• **Exercise**
Pull out all lines from the listing below in which the word "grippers" appears.
[Start of section]
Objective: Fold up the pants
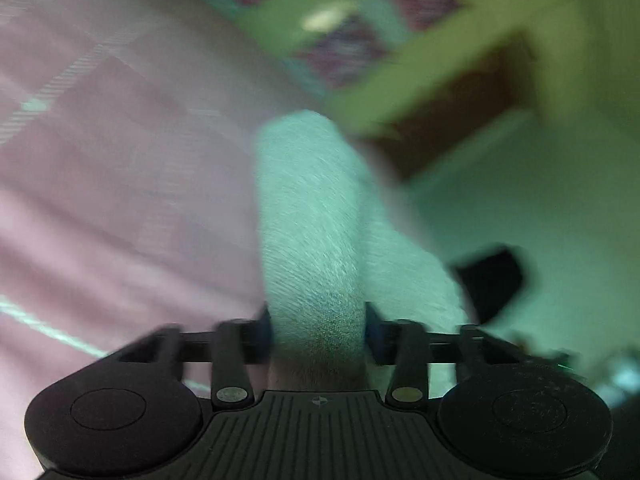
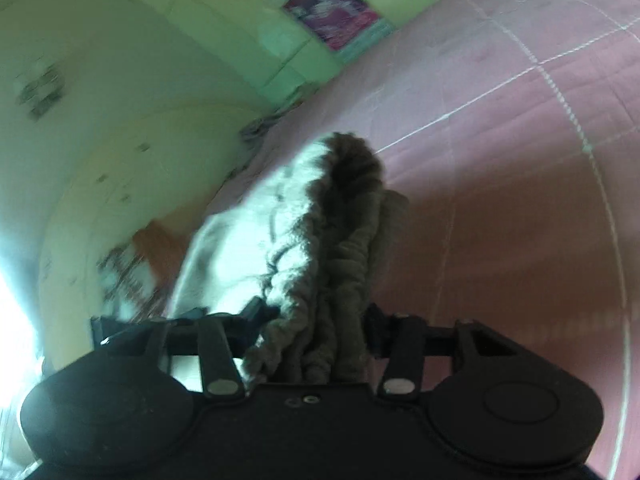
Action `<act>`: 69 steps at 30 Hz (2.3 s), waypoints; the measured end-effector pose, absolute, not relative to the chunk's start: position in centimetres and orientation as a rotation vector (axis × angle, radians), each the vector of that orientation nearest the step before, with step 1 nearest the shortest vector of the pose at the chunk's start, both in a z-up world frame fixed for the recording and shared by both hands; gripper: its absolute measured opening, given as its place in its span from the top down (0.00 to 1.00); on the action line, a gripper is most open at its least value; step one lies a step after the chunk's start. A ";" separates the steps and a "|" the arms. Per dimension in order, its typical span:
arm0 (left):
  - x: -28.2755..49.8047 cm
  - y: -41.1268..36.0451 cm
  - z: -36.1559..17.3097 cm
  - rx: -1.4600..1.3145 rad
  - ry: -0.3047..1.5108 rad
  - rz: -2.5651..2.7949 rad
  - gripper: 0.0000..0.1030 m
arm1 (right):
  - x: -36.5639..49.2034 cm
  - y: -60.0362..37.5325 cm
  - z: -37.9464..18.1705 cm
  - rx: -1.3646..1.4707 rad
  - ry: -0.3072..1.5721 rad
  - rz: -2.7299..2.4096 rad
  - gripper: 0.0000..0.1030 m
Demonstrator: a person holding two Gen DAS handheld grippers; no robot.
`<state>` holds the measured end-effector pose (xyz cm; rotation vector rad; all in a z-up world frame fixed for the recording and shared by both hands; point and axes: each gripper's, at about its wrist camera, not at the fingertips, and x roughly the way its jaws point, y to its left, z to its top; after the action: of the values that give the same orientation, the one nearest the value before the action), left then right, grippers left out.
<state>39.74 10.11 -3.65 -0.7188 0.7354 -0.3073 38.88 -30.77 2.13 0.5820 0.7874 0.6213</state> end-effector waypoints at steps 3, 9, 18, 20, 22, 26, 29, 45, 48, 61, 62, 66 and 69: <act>38.1 9.5 -3.9 -0.678 0.725 -0.285 0.52 | 41.0 -31.0 -0.7 0.524 0.892 0.320 0.35; 37.6 4.4 -5.3 -0.346 0.816 -0.215 0.44 | 39.8 -29.2 -3.3 0.521 0.910 0.426 0.21; 30.9 0.5 -0.5 -0.165 0.688 -0.110 0.42 | 33.2 -26.8 1.9 0.349 0.738 0.403 0.09; 28.3 -0.6 0.7 -0.127 0.649 -0.101 0.31 | 31.1 -27.5 3.5 0.299 0.710 0.417 0.06; 25.6 -2.0 1.7 -0.090 0.609 -0.097 0.29 | 28.3 -28.2 4.8 0.250 0.677 0.427 0.00; 20.3 -2.5 3.4 -0.070 0.578 -0.097 0.28 | 21.9 -27.3 6.3 0.095 0.557 0.391 0.00; 15.9 -2.3 4.9 -0.054 0.558 -0.096 0.26 | 17.5 -27.3 6.5 0.015 0.470 0.363 0.00; 2.2 -3.2 -0.3 -0.010 0.501 -0.046 0.12 | 5.6 -28.7 1.4 -0.023 0.360 0.154 0.00; 2.5 -2.2 0.2 -0.076 0.475 -0.040 0.09 | 6.0 -28.6 1.2 -0.022 0.386 0.145 0.00; 2.5 -2.1 -0.2 -0.056 0.447 -0.028 0.00 | 6.1 -28.4 0.5 -0.022 0.386 0.147 0.00; 2.5 -2.0 -0.2 -0.058 0.445 -0.027 0.00 | 6.1 -28.3 0.5 -0.022 0.386 0.147 0.00; 2.3 -2.0 -0.2 -0.058 0.439 -0.031 0.00 | 6.1 -28.3 0.5 -0.026 0.385 0.148 0.00; 2.3 -2.1 -0.1 -0.058 0.440 -0.034 0.00 | 6.1 -28.3 0.5 -0.028 0.386 0.148 0.00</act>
<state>2.32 -2.13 -0.15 -0.0585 0.4398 -0.0341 6.14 -28.27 0.53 -0.0283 0.3864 0.1481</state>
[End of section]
• **Answer to this exercise**
Demonstrator: a person holding two Gen DAS handheld grippers; no robot.
`<state>` holds the measured end-effector pose (xyz cm; rotation vector rad; all in a z-up world frame fixed for the recording and shared by both hands; point and axes: each gripper's, at about its wrist camera, not at the fingertips, and x roughly the way its jaws point, y to its left, z to its top; after the action: of the values that give the same orientation, the one nearest the value before the action), left then right, grippers left out.

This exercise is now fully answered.